THE CROW PAR JAMES O'BARR : ÉDITION DÉFINITIVE CHEZ DELCOURT


 Perdre quelqu’un, vraiment le perdre (pas un collègue sympa, un cousin éloigné, ou le hamster dans sa cage, mais l’amour absolu, celui qui tenait lieu d'ancrage et de raison de vivre), c’est une expérience qui broie. James O’Barr, lui, a trouvé une façon de ne pas être broyé : il a pris cette douleur, l’a trempée dans l’encre noire de sa colère, et en a fait The Crow. Peu d’œuvres au format comic book ont su, comme celle-là, transformer le deuil en rituel de purification. Un rituel sanglant, poétique et sans la moindre concession au confort du lecteur, quitte à perdre pas mal de monde en route. L’histoire, pour ceux qui n’ont pas vu le film d’Alex Proyas (à son tour marqué par une tragédie absurde, la mort de l'acteur Brandon Lee, le fils de Bruce), tient du cauchemar gothique : à Detroit, un jeune couple sur le point de se marier est agressé par une bande de voyous. Elle est violée, ils sont tous deux assassinés. Un an plus tard, le fiancé, Eric, revient d’entre les morts, escorté d’un corbeau, pour se venger. Rien d’original, direz-vous. Sauf que chaque planche, chaque phrase, respire la perte réelle de son auteur. O’Barr, à l’époque, pleurait encore sa fiancée tuée par un conducteur ivre. Un sentiment de culpabilité le dévore de l'intérieur (il venait de lui demander de venir le chercher en voiture) et The Crow devient alors une histoire et un traitement nécessaire. Du côté du cadre, la ville de Detroit dans The Crow n’en pas une : c’est une plaie ouverte. O’Barr la dessine comme un enfer industriel, où les anges brûlent à la lumière des néons. Les silhouettes se tordent, les visages s’effacent sous les hachures. L’art est d’une brutalité fascinante, un mélange de Bosch et de punk underground.
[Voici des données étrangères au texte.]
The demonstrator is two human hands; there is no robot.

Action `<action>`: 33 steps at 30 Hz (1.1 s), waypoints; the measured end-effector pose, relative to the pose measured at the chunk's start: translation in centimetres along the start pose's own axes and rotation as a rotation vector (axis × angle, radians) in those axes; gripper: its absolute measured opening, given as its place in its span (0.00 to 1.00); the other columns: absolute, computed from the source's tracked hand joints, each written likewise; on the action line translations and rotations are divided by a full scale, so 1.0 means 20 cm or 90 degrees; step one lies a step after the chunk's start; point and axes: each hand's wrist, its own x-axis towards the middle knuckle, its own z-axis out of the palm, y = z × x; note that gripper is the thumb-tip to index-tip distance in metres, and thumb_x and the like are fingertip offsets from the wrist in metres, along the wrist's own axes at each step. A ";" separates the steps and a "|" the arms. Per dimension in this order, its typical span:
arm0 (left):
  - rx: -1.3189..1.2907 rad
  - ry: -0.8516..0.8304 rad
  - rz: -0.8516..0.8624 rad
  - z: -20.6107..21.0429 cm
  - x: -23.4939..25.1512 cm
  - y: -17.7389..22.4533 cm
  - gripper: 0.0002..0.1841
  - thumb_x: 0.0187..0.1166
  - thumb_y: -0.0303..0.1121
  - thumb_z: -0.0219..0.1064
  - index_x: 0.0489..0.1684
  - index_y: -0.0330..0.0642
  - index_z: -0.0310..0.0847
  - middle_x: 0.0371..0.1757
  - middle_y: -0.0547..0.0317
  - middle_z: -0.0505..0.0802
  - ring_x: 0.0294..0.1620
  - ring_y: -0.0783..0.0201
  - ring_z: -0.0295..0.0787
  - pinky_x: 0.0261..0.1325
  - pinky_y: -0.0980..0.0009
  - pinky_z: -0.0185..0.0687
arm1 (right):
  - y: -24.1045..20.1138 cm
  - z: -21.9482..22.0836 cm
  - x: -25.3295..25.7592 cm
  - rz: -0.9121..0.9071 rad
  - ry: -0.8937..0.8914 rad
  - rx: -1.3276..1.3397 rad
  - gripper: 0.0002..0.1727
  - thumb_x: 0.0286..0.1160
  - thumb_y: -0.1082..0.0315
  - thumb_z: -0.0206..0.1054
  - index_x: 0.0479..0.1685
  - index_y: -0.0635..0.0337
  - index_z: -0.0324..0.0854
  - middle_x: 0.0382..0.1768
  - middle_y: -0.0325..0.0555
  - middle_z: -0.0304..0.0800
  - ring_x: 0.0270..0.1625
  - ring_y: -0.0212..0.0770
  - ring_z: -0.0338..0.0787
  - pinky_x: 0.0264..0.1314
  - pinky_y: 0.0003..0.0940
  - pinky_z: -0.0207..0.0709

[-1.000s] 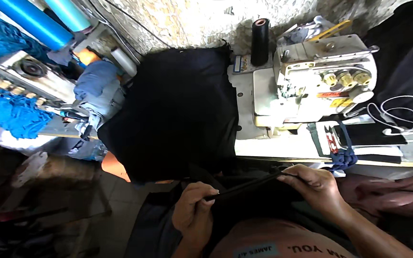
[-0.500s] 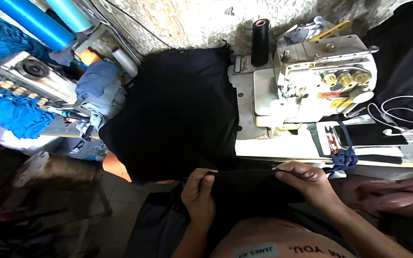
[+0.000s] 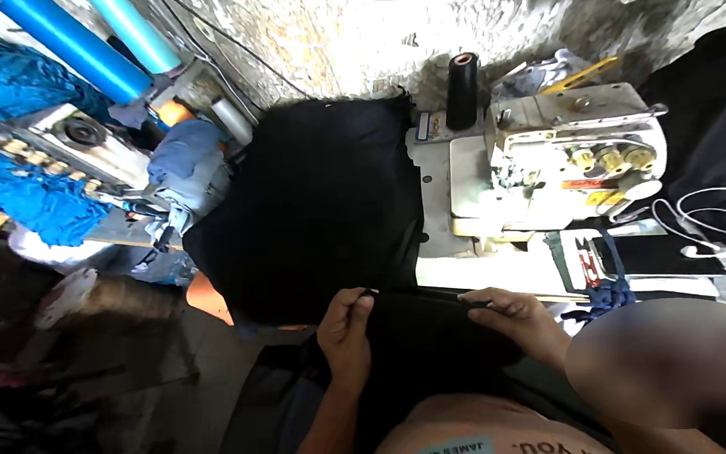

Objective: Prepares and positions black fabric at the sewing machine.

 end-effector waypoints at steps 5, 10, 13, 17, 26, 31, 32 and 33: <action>0.011 -0.029 0.006 -0.02 0.00 -0.01 0.07 0.85 0.39 0.65 0.46 0.66 0.91 0.47 0.89 0.92 0.47 0.88 0.87 0.51 0.86 0.84 | 0.02 -0.02 -0.02 0.012 -0.061 0.003 0.08 0.79 0.70 0.66 0.50 0.58 0.88 0.38 0.23 0.92 0.38 0.11 0.85 0.44 0.10 0.79; -0.002 -0.015 -0.015 -0.03 0.00 -0.01 0.07 0.85 0.41 0.65 0.48 0.64 0.91 0.47 0.88 0.93 0.45 0.87 0.88 0.49 0.86 0.84 | 0.02 0.01 -0.04 0.018 -0.056 0.003 0.05 0.78 0.69 0.66 0.46 0.55 0.86 0.30 0.19 0.88 0.33 0.10 0.82 0.39 0.08 0.76; -0.007 -0.001 -0.024 -0.04 0.00 -0.01 0.07 0.85 0.41 0.65 0.47 0.65 0.91 0.45 0.87 0.93 0.44 0.87 0.88 0.47 0.86 0.84 | 0.01 0.03 -0.03 0.027 -0.023 0.037 0.04 0.77 0.71 0.67 0.45 0.55 0.86 0.31 0.20 0.89 0.34 0.12 0.84 0.41 0.10 0.77; -0.007 0.027 -0.056 -0.04 -0.01 0.00 0.07 0.85 0.38 0.65 0.45 0.64 0.91 0.44 0.87 0.93 0.43 0.86 0.88 0.47 0.85 0.85 | 0.03 0.06 -0.03 -0.046 0.003 -0.005 0.04 0.77 0.71 0.66 0.42 0.58 0.85 0.32 0.21 0.88 0.34 0.10 0.82 0.39 0.08 0.76; 0.003 0.065 -0.153 -0.07 -0.03 -0.07 0.10 0.87 0.28 0.59 0.45 0.53 0.87 0.40 0.81 0.93 0.39 0.84 0.89 0.44 0.83 0.86 | 0.03 0.11 -0.03 -0.058 -0.022 -0.036 0.04 0.76 0.70 0.68 0.42 0.60 0.85 0.31 0.24 0.89 0.33 0.09 0.82 0.39 0.07 0.75; 0.006 0.075 -0.069 -0.11 -0.04 -0.03 0.09 0.86 0.32 0.63 0.46 0.59 0.89 0.43 0.84 0.93 0.43 0.84 0.89 0.47 0.83 0.86 | 0.02 0.13 -0.03 -0.096 0.006 -0.153 0.12 0.81 0.64 0.65 0.49 0.62 0.88 0.35 0.31 0.92 0.36 0.08 0.82 0.42 0.07 0.74; 0.007 0.075 -0.051 -0.12 -0.04 -0.02 0.09 0.86 0.33 0.63 0.46 0.60 0.90 0.44 0.85 0.93 0.43 0.85 0.88 0.48 0.84 0.85 | 0.02 0.13 -0.03 -0.098 0.018 -0.173 0.12 0.81 0.62 0.66 0.50 0.61 0.89 0.37 0.31 0.94 0.38 0.09 0.84 0.44 0.08 0.77; 0.008 0.071 -0.030 -0.13 -0.04 -0.01 0.08 0.86 0.36 0.64 0.46 0.62 0.90 0.45 0.86 0.93 0.45 0.86 0.88 0.49 0.84 0.85 | 0.02 0.12 -0.02 -0.100 0.024 -0.176 0.12 0.81 0.62 0.67 0.49 0.60 0.89 0.39 0.31 0.94 0.41 0.10 0.86 0.47 0.09 0.78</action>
En tendant l'oreille, on pourrait y percevoir des cris, des grincements, Joy Division ou The Cure, période Pornogaphy. Eric, quant à lui, a le corps souple d’un danseur et les traits presque féminins, comme s’il incarnait à lui seul la fusion impossible des amants.



Ce qui frappe en relisant The Crow par O'Barr (que Delcourt repropose dans sa version définitive), c’est à quel point cette œuvre annonçait certains éléments de Sandman. Difficile de ne pas penser à Neil Gaiman lorsque réalité et cauchemar se confondent, sans qu'on comprenne d'ailleurs très bien où se situe la limite entre les deux. Même la figure de la Mort, lorsqu’elle vient chercher Eric, semble préfigurer la jeune fille gothique au regard tendre qui hantera les pages de Vertigo quelques années plus tard. O’Barr, sans le savoir, venait d’ouvrir la porte d’un imaginaire où le deuil, la beauté et la mort se répondent avec élégance. Graphiquement, The Crow n’est pas une œuvre parfaite, il faut l'avouer. Les visages changent d’une page à l’autre, les ombres semblent avaler les formes, le style hésite entre réalisme fiévreux et symbolisme rageur. Mais cette maladresse fait partie de sa force. O’Barr ne cherchait pas à faire de l'art léché, il cherchait à survivre. Le noir et blanc tranché, les encres lourdes, le trait parfois hésitant, tout cela traduit la violence du geste. On sent qu’il ne s’agit pas d’un projet éditorial, mais d’un exorcisme. De la part d'un artiste qui a redessiné par la suite des pages et admis qu'à l'époque du premier jet, il n'avait pas encore les bases nécessaires pour tout représenter selon ses idées. L’édition intégrale, parue bien plus tard, permet de mesurer l’ampleur de son travail. Entre deux massacres méthodiques, O’Barr ménage des moments suspendus, d’une douceur presque insoutenable : des souvenirs avec Shelley, des fragments de lumière, quelques vers (Baudelaire, un autre comique troupier) griffonnés dans le silence. Ces séquences, baignées de blanc, rappellent que la vengeance n’est pas un plaisir pervers, seulement une façon de tenir encore debout. Frank Castle n'en dirait pas moins. C’est beau, désespéré, parfois maladroit, mais authentique. Clairement, ce n'est pas pour tout le monde, mais c'est à (re)découvrir.